Ben Affleck slams Netflix ‘assembly line,’ vows quality films from his studio

It’s Batman v. Netflix.

Ben Affleck blasted the streaming powerhouse Wednesday, comparing Netflix to an “assembly line” churning out content.

“If you ask [Netflix co-CEO and chairman] Reed Hastings…he’d say, ‘Hey, we went for quantity to establish a footprint,’” Affleck said at the New York Times’ DealBook Summit, per Variety.

“I’m sure there’s wisdom in that, and I’m sure they had a great strategy, but I would have said, ‘How are we going to make 50 great movies? How is that possible?’ There’s no committee big enough. There aren’t enough — you just can’t do it.”

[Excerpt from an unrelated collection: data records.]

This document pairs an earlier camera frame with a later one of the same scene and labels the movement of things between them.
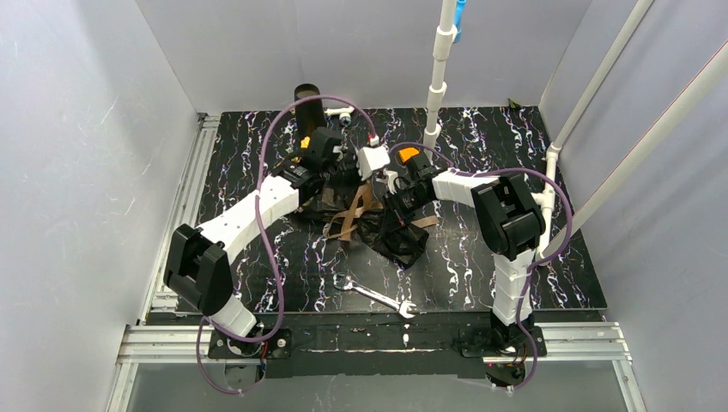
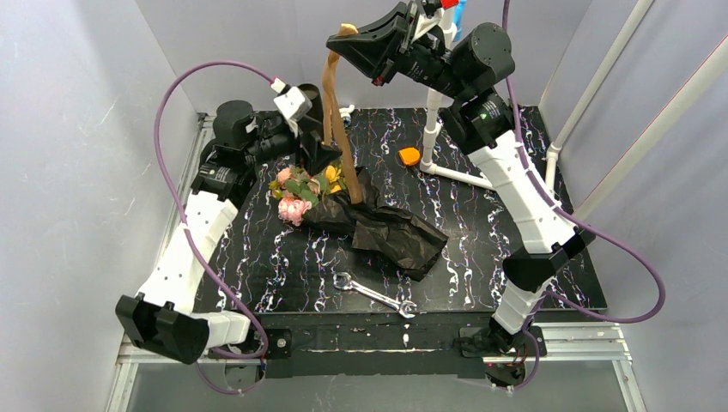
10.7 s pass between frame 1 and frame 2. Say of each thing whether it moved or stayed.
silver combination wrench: stayed
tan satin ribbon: moved
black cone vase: stayed
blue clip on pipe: stayed

Affleck — who starred in Netflix’s 2019 dud “Triple Frontier” — emphasized that making movies “is a thing that requires attention and dedication and work, and it resists the sort of assembly line process” that Netflix employs.

He praised Scott Stuber, Netflix’s head of original films, as a “really talented, smart guy who I really like… but it’s an impossible job.”

Ben Affleck has started his own movie studio with longtime collaborator Matt Damon.
Getty Images

Affleck also promoted his new production company with Matt Damon, Artists Equity, during Wednesday’s discussion. The “Gigli” star will serve as CEO, while Damon’s role is chief content officer. Affleck revealed the goal is to produce quality commercial fare that “people remember 20 years later.”

The studio’s debut project is a drama Affleck’s directing about Nike’s Hail Mary efforts to sign rising superstar Michael Jordan — a blockbuster deal that spawned the Air Jordan phenomenon.

Damon plays former Nike executive Sonny Vaccaro, who inked Jordan’s first sneaker deal. Affleck stars as Nike co-founder Phil Knight. Viola Davis, Jason Bateman, Chris Tucker and Marlon Wayans have signed on as well.

During Wednesday’s summit, Affleck also mused on the state of the movie industry and the cult of celebrity.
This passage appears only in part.